I am reading the book Conformal Fractals: Ergodic Theory Methods by Przytycki and Urbański (the book is available legally on a site of the first author https://www.impan.pl/~feliksp/ksiazka1.pdf ) and I have trouble understanding Theorem 1.9.1.
The statement is as follows:
Suppose that $\mathcal{A}$ and $\mathcal{B}$ are two measurable partitions of a Lebesgue space $(X, \mathcal{F}, \mu)$ such that $\mathcal{A} \cap B$ is countable ($\operatorname{mod}0$ with respect to $\mu_B$) for almost every $B \in \mathcal{B}$. Then there exists a countable partition $\Gamma = \{\gamma_1, \gamma_2, ...\}$ of $X$ $(\operatorname{mod}0)$ such that each $\gamma_j \in \Gamma$ intersects almost every $B$ at not more than one point, which is then an atom of $\mu_B$, in particular
$$\mathcal{A} \vee \mathcal{B} = \Gamma \vee \mathcal{B} \,\,(\operatorname{mod}0).$$
My problem is I don't see how this theorem can be true, which leads me to believe I'm misunderstanding some other concepts. Can someone point out to me what is wrong with my "counterexample": Let $X$ be the unit interval. Take $\mathcal{A}$ to be some partition of $X$ into two sets and $\mathcal{B}$ to be the partition into $1$ element, the whole set $X$. These are measurable partitions, of course $\mathcal{A} \cap B$ is countable (even finite), but how could there possibly be a partition $\Gamma$ from the statement? It would yield a partition of the unit interval into a countable set of points. Obviously I'm doing something wrong, help would be greatly appreciated, thanks.

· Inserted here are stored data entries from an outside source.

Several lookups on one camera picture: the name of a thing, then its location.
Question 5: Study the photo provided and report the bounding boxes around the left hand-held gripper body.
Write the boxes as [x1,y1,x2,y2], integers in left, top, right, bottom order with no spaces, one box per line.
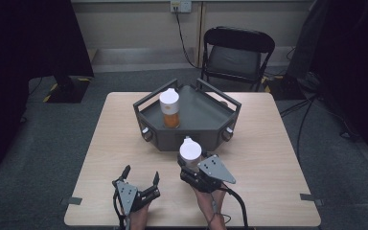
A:
[112,178,161,219]

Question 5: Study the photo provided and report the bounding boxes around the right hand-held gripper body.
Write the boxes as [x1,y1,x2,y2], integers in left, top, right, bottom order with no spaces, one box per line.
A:
[180,153,238,195]

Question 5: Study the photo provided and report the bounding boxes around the white-lidded glass jar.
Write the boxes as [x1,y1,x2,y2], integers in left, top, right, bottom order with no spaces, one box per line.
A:
[178,136,203,172]

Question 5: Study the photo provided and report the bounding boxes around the grey corner storage rack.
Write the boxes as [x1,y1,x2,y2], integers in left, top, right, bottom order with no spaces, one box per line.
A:
[132,78,242,152]

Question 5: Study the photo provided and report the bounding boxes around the white-lidded jar with orange contents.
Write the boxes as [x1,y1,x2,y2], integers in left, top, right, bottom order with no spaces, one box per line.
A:
[158,87,181,129]

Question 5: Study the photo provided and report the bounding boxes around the person's left hand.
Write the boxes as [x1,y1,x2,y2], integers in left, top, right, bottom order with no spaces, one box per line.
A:
[126,201,151,230]

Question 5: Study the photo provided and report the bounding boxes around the person's right hand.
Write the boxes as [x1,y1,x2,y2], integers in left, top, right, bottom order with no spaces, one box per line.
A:
[193,183,228,222]

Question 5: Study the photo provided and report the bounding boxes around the grey tape strip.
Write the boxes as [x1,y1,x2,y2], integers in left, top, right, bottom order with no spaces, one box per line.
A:
[59,196,83,206]
[299,193,325,207]

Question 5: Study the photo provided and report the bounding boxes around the black folding chair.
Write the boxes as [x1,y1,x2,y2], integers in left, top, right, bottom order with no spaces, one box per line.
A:
[200,26,276,93]

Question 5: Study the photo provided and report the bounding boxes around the dark curtain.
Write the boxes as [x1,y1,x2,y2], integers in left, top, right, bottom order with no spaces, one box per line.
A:
[286,0,368,161]
[0,0,95,175]

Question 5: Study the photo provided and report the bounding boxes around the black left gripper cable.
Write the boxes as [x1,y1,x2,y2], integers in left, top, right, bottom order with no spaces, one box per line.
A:
[112,191,127,230]

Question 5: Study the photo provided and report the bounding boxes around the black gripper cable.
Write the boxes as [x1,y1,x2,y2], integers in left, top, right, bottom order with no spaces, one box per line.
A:
[112,191,127,230]
[221,186,249,230]

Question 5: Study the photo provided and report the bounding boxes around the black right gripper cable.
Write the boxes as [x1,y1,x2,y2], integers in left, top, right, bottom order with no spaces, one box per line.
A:
[221,186,249,230]

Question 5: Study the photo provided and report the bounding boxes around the black floor cables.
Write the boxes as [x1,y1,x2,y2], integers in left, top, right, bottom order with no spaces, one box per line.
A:
[279,91,321,162]

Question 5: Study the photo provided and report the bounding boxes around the black stand base plate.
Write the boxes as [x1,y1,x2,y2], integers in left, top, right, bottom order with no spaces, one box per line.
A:
[42,76,92,104]
[263,74,305,101]

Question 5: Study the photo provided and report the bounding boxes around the black wall socket cable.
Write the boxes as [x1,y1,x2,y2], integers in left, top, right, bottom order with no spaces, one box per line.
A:
[172,5,203,70]

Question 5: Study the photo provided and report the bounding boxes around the white wall socket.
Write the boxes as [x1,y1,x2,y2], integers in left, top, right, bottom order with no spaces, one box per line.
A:
[170,0,193,13]

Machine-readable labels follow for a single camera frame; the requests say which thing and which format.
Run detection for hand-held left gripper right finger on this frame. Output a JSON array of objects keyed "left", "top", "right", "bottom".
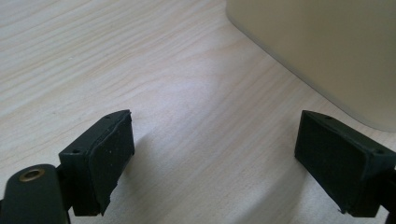
[{"left": 294, "top": 109, "right": 396, "bottom": 218}]

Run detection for beige plastic container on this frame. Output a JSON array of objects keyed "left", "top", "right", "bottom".
[{"left": 225, "top": 0, "right": 396, "bottom": 133}]

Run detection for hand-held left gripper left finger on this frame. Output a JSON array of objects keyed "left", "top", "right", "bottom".
[{"left": 58, "top": 109, "right": 135, "bottom": 217}]

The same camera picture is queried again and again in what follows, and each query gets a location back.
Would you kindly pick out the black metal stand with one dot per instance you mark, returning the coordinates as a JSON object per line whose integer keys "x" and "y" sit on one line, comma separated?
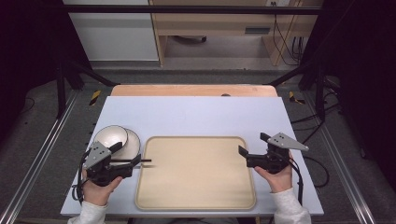
{"x": 60, "y": 90}
{"x": 320, "y": 93}

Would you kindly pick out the black curtain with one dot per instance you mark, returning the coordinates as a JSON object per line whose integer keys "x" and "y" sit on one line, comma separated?
{"x": 28, "y": 46}
{"x": 364, "y": 62}

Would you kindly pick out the beige rectangular tray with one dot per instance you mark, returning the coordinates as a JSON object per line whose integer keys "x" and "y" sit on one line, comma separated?
{"x": 196, "y": 177}

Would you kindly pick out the white cabinet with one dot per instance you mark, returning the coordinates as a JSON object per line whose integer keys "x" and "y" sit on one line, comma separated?
{"x": 115, "y": 34}

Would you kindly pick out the aluminium floor rail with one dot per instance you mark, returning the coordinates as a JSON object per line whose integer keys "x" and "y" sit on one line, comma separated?
{"x": 341, "y": 161}
{"x": 37, "y": 158}

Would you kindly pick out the black horizontal frame bar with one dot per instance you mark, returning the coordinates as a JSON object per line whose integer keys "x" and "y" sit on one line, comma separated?
{"x": 186, "y": 9}

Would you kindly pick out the white round plate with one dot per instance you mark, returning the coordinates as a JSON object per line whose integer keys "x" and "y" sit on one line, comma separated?
{"x": 132, "y": 146}

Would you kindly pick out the yellow black tape strip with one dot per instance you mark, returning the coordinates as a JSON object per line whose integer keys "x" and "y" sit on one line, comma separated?
{"x": 292, "y": 97}
{"x": 95, "y": 97}

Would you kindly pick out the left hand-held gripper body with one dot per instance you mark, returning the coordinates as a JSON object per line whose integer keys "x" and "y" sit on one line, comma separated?
{"x": 99, "y": 169}

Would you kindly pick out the person's right hand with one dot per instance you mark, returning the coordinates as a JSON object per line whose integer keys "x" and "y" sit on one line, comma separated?
{"x": 280, "y": 180}

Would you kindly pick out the dark curved object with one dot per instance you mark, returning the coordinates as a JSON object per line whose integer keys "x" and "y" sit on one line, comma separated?
{"x": 190, "y": 39}

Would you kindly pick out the white bowl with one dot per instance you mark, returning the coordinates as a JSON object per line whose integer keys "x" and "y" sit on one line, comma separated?
{"x": 110, "y": 136}

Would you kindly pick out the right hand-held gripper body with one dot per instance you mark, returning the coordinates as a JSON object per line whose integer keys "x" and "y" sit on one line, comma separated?
{"x": 269, "y": 161}

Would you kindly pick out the light wooden desk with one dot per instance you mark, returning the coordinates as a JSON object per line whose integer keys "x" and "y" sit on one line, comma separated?
{"x": 218, "y": 26}

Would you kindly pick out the person's left hand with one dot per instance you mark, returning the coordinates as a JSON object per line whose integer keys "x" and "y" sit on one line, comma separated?
{"x": 97, "y": 191}

You seem to be right; the phrase "each $\gamma_j \in \Gamma$ intersects almost every $B$ at not more than one point, which is then an atom of $\mu_B$, in particular" is true only when $\mathcal{A}$ is the point partition of $X$ (or all fiber measures of $\mathcal{B}$ are discrete). It seems the authors are following Parry's Entropy and Generators in Ergodic Theory (see p.40, Thm.4.6); where the method of proof is to replace $X$ with $X/\mathcal{A}\vee\mathcal{B}$; for spaces over $X/\mathcal{B}$ the partition $\mathcal{A}$ of $X$ is equivalent to the point partition of $X/\mathcal{A}\vee\mathcal{B}$. The construction of $\Gamma$ follows from another lemma of Rohlin, which says that $X\to X/\mathcal{B}$ has a measurable a.e. defined section whose image has maximal measure (among all measurable a.e. defined sections); see his paper "On The Fundamental Ideas Of Measure Theory", p.43. The entropy estimate part of the statement (also in Parry) is the more subtle part of the statement.
For the record, in your example $\Gamma=\mathcal{A}$ a.e.; the reason why it's a counterexample (to the part that is inaccurate) is because $X\to X/\mathcal{B}$ has the singleton as the base, so there is one fiber whose measure has no atoms.